I assumed this was a parody at first, calling for labelling them “shark-involved bitings.”
shark encounters have been on the rise since craigslist closed the casual encounters section …
Are Australian scientists so starved for grant money that they’re accepting PR money from the shark lobby now? Because that’s the only reason I can think of for issuing such a ridiculously dumb statement like this.
At least we can all agree that Baby Shark is torture, right?
A change in language matters "because …
Good luck with trying to get the tabloids to stop using ‘shark attack’.
Your reaction is precisely why a change in language is needed. Do we call it a dog attack if a dog bites you? A snake attack? A mosquito attack? Sharks aren’t out to get us any more than any other part of the natural world.
(This message is paid for by Big Shark)
Just a typical Australian Wildlife Experience.

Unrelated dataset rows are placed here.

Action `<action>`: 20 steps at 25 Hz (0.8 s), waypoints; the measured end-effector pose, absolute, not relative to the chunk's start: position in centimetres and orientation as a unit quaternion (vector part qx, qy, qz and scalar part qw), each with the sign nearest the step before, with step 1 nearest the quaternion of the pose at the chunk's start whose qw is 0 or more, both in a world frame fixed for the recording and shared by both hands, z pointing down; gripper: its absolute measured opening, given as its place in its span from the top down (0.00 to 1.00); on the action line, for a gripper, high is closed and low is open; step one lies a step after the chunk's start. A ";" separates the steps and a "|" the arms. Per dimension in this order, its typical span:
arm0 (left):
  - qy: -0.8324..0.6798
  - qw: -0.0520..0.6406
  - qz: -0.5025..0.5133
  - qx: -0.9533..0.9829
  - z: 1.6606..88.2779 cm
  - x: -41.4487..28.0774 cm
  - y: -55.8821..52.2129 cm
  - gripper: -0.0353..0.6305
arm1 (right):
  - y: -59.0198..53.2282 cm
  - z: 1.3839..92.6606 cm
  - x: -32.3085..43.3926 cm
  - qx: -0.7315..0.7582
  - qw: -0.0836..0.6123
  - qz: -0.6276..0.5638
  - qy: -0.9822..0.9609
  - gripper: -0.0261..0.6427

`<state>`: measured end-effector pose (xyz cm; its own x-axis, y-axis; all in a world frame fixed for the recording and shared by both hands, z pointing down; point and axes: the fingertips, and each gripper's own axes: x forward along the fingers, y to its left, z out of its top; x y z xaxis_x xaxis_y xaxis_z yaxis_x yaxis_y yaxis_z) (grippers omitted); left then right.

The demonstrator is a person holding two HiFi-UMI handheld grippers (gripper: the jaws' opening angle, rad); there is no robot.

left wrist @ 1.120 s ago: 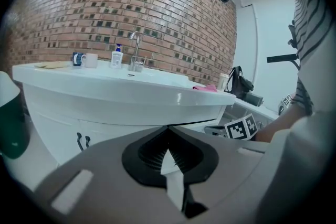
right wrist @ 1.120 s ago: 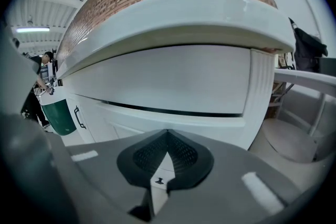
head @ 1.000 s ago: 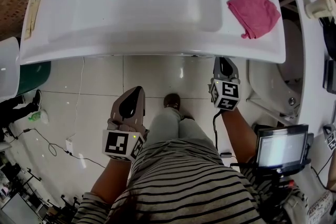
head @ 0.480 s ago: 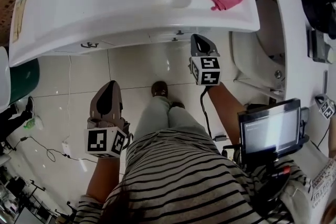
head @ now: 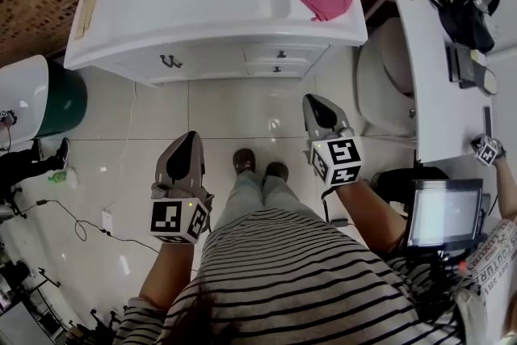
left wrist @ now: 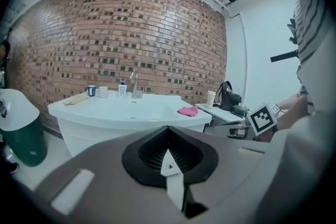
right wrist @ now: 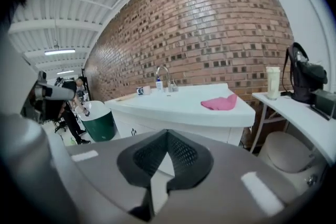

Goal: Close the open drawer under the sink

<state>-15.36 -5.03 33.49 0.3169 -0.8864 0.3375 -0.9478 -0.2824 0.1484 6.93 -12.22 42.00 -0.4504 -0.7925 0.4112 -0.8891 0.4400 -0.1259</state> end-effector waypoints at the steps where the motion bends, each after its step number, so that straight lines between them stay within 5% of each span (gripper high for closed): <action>1: -0.579 0.156 0.091 0.795 32.8 -15.5 -4.1 0.93 | -10.8 40.6 6.9 0.502 0.138 0.163 -0.838 0.96; 20: -0.546 0.129 0.041 0.827 28.8 -29.7 22.5 0.93 | 21.0 28.3 -5.6 0.568 0.061 0.139 -0.809 0.96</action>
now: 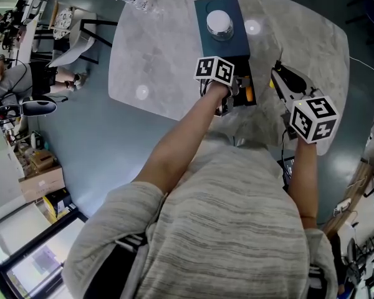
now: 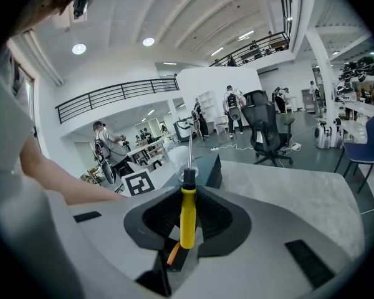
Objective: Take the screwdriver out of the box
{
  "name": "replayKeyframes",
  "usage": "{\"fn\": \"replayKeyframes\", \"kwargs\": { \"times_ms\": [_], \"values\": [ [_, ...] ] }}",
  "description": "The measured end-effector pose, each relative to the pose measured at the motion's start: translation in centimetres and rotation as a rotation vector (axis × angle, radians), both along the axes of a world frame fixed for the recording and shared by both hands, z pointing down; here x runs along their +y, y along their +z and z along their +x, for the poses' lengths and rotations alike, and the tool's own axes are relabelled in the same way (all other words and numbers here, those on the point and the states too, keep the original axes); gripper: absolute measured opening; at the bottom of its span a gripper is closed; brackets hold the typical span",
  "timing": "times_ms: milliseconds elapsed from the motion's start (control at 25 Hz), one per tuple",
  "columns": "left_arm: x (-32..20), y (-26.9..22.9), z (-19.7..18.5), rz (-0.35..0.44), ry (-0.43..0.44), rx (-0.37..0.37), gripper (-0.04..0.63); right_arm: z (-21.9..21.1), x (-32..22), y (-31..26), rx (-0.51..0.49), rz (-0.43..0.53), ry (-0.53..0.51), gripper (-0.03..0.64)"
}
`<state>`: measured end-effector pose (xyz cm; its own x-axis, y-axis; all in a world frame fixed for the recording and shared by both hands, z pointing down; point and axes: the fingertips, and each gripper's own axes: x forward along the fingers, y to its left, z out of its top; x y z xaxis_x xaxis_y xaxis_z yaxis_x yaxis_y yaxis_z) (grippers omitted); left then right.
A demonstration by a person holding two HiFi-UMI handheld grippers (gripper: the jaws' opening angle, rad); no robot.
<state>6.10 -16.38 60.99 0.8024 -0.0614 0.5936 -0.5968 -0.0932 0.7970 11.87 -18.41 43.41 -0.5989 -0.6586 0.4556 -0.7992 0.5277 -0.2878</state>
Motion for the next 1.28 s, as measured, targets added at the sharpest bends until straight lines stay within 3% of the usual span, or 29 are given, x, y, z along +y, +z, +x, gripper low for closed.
{"fn": "replayKeyframes", "kwargs": {
  "times_ms": [880,1280],
  "values": [
    [0.6,-2.6,-1.8,-0.001,-0.127,0.102,0.072,-1.1,0.5,-0.5,0.013,0.006,-0.007,0.072],
    [0.3,-3.0,-1.5,-0.121,-0.041,0.170,0.072,-1.5,1.2,-0.8,0.010,0.006,0.000,0.072]
  ]
}}
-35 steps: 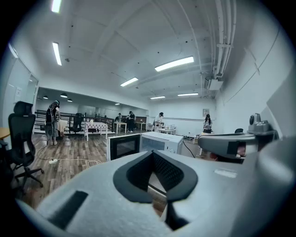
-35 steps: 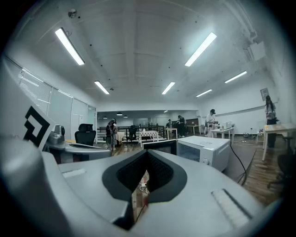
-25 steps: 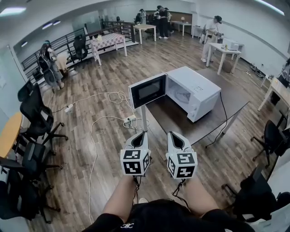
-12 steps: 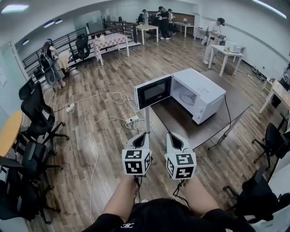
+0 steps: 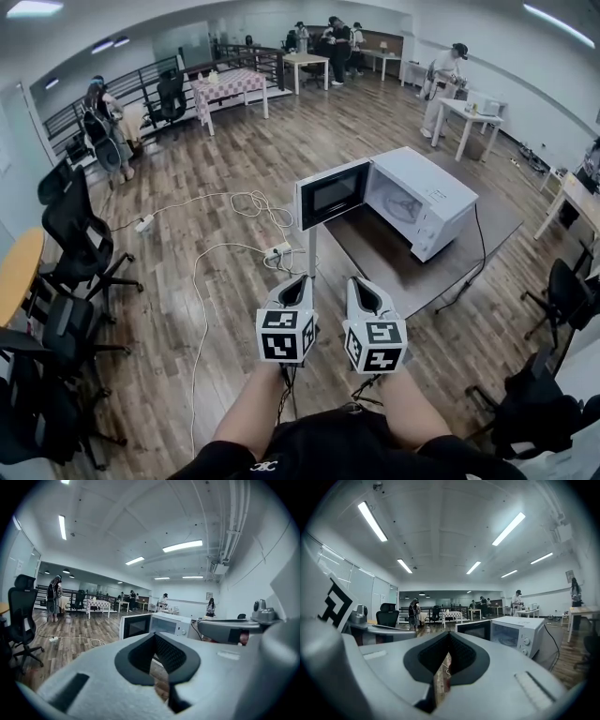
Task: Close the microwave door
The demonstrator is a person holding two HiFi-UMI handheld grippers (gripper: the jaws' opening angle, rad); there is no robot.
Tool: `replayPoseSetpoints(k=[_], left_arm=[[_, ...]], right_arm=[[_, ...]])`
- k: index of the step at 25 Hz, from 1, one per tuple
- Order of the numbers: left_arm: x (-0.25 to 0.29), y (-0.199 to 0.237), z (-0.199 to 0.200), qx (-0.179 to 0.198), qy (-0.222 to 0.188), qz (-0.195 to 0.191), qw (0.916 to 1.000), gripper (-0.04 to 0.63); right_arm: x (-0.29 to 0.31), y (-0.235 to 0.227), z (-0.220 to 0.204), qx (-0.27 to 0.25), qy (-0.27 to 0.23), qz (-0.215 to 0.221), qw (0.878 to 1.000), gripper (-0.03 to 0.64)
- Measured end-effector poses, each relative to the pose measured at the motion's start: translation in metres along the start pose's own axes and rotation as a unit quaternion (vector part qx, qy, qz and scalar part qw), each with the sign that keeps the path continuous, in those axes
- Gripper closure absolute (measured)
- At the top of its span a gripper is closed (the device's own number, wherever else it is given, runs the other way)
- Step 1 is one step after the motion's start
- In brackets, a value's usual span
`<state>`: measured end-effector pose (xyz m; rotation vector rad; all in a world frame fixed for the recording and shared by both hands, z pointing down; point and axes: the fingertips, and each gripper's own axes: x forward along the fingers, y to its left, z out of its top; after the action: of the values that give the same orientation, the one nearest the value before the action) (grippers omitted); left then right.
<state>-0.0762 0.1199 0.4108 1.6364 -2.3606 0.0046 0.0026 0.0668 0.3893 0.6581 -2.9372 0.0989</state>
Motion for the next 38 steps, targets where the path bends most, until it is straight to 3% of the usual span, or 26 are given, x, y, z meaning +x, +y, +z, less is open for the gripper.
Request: replayPoseSetpoints(k=[18, 38], left_arm=[[0.021, 0.037, -0.009, 0.011, 0.015, 0.006, 0.9998, 0.586], [0.163, 0.086, 0.033, 0.020, 0.018, 0.011, 0.9996, 0.586]], right_arm=[[0.046, 0.006, -0.010, 0.017, 0.007, -0.003, 1.000, 0.607], [0.195, -0.064, 0.009, 0.024, 0.015, 0.001, 1.000, 0.607]])
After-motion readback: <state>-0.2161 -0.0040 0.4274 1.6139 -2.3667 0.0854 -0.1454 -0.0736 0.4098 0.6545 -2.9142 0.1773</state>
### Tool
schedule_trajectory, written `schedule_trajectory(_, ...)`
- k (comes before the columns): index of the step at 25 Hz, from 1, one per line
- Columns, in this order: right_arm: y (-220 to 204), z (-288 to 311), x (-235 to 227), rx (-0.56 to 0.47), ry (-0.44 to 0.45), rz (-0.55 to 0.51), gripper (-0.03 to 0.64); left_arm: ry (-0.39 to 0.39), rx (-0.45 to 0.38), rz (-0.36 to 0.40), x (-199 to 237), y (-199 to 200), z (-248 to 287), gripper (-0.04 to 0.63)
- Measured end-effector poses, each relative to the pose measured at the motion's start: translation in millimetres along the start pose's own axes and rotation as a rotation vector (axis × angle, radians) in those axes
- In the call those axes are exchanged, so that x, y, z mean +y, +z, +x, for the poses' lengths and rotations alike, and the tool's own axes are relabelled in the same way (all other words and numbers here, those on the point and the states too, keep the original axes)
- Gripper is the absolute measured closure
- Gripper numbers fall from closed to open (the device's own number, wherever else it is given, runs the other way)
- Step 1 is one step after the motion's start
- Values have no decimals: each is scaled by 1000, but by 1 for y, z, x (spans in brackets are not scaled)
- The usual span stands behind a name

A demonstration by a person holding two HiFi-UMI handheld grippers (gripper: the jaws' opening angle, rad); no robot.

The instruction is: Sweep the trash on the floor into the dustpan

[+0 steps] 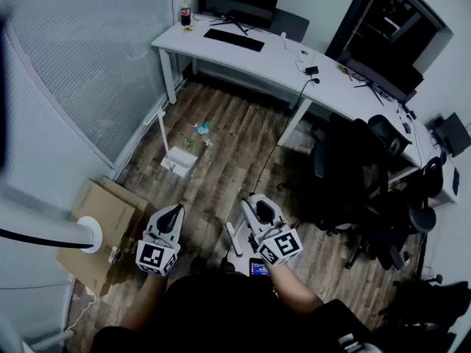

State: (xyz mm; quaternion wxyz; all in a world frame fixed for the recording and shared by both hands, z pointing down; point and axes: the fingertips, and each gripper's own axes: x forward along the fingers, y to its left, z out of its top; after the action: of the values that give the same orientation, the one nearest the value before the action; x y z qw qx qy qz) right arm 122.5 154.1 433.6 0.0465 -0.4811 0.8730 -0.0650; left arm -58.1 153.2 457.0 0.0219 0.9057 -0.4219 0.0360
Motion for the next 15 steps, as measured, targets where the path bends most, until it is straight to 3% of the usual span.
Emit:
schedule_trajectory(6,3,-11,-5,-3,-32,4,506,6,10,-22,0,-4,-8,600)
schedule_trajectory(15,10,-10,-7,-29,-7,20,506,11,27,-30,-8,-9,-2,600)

I miss the days when “You can’t change reality by changing how you talk about it.” was an obvious truism.
And please, they are Godzilla encounters that sometimes result in adjustments to real estate values.
Surely they’d use an app, like Plenty Of Fish?
Okay, but what do you see as the obvious truism here? That such encounters are “attacks”?
The truth is, the term “Shark Attack” kind of hurts our feelings. Is this healing? – Sharks Everywhere
If you think about it, it does make sense. We are the clumsy apes invading their space. It’s not like they’re climbing out of the oceans coming after us on dry land. cue the Land Shark gifs.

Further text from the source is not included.